After a 14-win season in 2018, he underwent a second Tommy John surgery on Aug. 14, 2019 and did not return to the mound until April 2021 for his Yankee debut. Upon arriving to the Yankees, he said “health is the main goal, but I think performance will be a really good byproduct of it.”
While the first two months featured some shaky moments, notably in mid-June in Philadelphia when Taillon recorded one out and faced seven hitters, there were enough good signs the rest of the way.
And then Taillon is cementing his place in an impressive rotation, whose ERA is 2.67 through 51 games. He leads the Yankees with six wins and is ripping off an array of impressive feats such as 13 straight starts of not allowing more than three earned runs to go along with being 11-3 with a 2.84 ERA in 24 starts since July 6.

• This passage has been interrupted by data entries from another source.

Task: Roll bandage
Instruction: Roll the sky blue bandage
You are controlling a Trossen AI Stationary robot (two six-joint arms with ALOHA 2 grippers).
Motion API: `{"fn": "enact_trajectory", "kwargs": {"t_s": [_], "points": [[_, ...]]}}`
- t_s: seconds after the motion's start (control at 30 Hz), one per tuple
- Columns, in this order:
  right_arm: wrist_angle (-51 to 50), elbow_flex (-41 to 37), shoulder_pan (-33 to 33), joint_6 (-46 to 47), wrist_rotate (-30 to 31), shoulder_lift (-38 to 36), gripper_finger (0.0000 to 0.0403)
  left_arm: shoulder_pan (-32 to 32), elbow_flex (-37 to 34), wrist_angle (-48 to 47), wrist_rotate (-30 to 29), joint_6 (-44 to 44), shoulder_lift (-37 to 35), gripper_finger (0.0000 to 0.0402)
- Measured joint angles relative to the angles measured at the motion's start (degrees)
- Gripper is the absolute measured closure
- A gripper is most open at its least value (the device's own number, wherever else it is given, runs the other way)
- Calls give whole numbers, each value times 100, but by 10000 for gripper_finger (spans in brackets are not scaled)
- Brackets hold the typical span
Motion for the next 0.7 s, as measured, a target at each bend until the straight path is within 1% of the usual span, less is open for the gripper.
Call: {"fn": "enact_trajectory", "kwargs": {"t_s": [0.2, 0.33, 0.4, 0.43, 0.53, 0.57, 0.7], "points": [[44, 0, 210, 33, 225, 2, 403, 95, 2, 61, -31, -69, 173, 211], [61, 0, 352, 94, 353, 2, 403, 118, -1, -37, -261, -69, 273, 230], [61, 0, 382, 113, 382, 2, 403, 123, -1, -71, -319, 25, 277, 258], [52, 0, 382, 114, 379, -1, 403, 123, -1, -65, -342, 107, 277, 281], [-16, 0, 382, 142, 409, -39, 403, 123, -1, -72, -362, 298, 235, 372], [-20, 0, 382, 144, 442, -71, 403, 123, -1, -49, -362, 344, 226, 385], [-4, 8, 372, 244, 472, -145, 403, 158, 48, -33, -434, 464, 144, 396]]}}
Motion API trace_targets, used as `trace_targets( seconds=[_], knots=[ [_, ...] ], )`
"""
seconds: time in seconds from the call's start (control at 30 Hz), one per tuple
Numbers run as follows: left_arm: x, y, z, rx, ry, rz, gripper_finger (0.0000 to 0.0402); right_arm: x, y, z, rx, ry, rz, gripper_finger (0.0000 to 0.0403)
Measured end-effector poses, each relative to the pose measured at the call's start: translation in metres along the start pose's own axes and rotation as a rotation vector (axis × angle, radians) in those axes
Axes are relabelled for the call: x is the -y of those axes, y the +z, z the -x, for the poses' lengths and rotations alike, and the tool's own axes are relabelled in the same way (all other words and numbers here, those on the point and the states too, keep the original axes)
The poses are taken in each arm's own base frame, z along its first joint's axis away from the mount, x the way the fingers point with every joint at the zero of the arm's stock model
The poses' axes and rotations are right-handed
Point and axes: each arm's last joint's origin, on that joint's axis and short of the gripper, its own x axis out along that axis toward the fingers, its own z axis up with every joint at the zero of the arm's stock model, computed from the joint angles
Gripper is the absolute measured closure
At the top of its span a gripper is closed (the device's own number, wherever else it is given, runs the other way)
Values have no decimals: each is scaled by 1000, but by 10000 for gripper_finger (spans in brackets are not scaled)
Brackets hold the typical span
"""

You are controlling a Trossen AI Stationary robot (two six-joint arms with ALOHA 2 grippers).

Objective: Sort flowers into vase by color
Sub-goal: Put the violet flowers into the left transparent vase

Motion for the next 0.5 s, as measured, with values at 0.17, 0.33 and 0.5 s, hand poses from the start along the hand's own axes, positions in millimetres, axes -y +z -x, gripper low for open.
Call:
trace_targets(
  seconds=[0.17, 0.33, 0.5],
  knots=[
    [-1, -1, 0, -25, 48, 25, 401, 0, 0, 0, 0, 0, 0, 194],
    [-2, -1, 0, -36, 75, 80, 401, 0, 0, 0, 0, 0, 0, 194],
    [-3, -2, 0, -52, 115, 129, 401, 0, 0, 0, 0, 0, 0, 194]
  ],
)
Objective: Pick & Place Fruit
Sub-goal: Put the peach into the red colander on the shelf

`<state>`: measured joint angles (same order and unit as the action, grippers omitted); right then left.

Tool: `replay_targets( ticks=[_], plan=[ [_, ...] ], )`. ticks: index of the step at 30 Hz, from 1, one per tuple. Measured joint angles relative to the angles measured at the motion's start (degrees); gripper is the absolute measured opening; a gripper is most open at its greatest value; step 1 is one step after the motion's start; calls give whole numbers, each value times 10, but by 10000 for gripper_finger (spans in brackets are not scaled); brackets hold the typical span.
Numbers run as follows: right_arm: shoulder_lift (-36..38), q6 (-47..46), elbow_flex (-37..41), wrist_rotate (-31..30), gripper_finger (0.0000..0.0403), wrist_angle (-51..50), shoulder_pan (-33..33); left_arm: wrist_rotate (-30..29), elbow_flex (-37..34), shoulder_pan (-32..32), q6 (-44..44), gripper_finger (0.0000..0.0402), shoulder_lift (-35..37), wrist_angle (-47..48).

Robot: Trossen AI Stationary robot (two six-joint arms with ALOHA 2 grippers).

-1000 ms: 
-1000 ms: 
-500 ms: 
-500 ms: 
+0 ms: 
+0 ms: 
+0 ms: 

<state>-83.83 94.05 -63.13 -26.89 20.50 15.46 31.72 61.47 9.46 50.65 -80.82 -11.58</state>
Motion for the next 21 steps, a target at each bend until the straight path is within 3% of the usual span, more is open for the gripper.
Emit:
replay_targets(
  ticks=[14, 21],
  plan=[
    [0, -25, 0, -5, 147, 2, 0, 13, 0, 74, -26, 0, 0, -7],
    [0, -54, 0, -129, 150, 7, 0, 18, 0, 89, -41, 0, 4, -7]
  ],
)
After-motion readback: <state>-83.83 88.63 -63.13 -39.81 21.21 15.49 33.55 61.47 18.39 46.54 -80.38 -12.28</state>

“There was a certain point I was sitting in the tunnel and I was kind of thinking, like, my buddies on other teams are probably starting to be aware of it,” Taillon said, adding: “I definitely thought there’s a small chance we could do it.”
Taillon did not complete the feat Don Larsen finished in the 1956 World Series, David Wells completed in 1998 and Cone achieved in 1999.
Instead, Taillon and Cortes just continued their own compelling human interest stories for one of the best rotations in the game.